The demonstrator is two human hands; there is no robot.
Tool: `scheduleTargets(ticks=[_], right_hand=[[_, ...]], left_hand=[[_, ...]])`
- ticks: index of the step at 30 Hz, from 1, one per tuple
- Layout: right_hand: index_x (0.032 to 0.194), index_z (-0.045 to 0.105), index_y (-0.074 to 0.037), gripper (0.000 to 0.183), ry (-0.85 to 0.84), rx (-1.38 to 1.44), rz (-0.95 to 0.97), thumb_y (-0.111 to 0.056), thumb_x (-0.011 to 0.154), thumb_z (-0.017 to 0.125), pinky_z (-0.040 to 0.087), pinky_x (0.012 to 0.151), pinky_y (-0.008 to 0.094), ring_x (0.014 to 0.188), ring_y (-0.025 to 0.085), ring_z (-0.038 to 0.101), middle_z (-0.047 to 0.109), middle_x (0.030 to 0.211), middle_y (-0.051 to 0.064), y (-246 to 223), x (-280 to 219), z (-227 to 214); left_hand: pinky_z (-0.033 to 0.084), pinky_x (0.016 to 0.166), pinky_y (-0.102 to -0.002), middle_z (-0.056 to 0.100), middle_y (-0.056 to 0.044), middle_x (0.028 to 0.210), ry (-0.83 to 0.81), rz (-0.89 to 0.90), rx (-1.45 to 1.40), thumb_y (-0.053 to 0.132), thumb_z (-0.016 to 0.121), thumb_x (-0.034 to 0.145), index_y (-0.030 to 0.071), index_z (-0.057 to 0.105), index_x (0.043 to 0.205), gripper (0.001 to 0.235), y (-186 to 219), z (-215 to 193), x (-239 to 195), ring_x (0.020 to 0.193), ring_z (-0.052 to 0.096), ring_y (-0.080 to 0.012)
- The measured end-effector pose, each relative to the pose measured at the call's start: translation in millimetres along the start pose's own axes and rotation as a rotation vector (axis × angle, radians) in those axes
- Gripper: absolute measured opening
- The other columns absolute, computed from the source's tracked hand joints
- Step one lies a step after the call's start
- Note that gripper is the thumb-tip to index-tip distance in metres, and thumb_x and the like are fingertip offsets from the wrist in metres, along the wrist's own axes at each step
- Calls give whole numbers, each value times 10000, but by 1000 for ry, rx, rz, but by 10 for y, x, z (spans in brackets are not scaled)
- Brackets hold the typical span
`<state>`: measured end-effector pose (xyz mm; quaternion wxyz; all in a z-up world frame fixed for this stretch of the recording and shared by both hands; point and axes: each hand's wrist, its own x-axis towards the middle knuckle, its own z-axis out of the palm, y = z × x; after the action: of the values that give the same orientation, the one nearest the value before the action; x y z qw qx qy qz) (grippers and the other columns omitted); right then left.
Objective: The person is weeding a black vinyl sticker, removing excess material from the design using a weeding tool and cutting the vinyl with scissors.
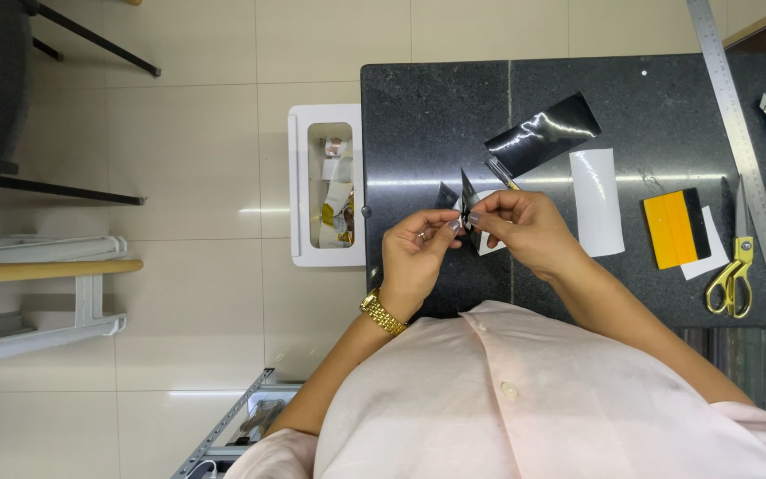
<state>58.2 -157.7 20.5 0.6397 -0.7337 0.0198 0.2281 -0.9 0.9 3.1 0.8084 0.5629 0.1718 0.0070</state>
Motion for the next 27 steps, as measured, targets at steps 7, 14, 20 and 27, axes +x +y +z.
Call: scheduleTargets(ticks=[7,14,20,27], right_hand=[[937,742,54,143,30,-22,-32,-1,817,799,499,566,171,685,57,564,659,720,75,-8,-25,22],[923,769,31,125,48,-85,-79,11,803,799,498,594,185,712,75,572,657,740,81,-39,-39,59],[907,775,17,132,45,-126,-79,-16,787,821,466,541,179,652,66,537,618,706,60,-40,-55,55],[897,780,-1,116,35,-149,-92,-29,791,816,458,510,163,618,47,521,589,684,36,-87,-53,60]], left_hand=[[631,701,-190,754,-99,860,15,38,70,-62,780,811,4,748,1012,215,-32,-14,3,807,725,-102],[633,669,-233,760,-125,841,29,86,163,-48,768,819,20,758,996,190,32,-6,-12,794,734,-126],[617,641,-209,747,-99,805,52,84,147,-62,748,808,28,763,960,177,-25,-3,-7,767,709,-92],[630,641,-214,741,-104,798,48,51,69,-74,746,811,16,765,954,171,-18,10,-23,744,703,-98]])
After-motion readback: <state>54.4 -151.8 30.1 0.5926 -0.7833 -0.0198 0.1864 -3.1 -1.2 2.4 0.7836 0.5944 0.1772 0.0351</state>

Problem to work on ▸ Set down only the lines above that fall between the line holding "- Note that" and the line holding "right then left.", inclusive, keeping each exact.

Problem solution ▸
- Note that gripper is the thumb-tip to index-tip distance in metres, and thumb_x and the like are fingertip offsets from the wrist in metres, along the wrist's own axes at each step
- Calls give whole numbers, each value times 10000, but by 1000 for ry, rx, rz, but by 10 for y, x, z (spans in brackets are not scaled)
- Brackets hold the typical span
`<state>`: measured end-effector pose (xyz mm; quaternion wxyz; all in a z-up world frame fixed for this stretch of the recording and shared by both hands; point and axes: each hand's wrist, its own x-axis towards the middle knuckle, its own z-axis out of the palm, y = z × x; after the action: of the values that give the same orientation, the one nearest the value before the action; x y z qw qx qy qz) (grippers and the other columns omitted); right then left.

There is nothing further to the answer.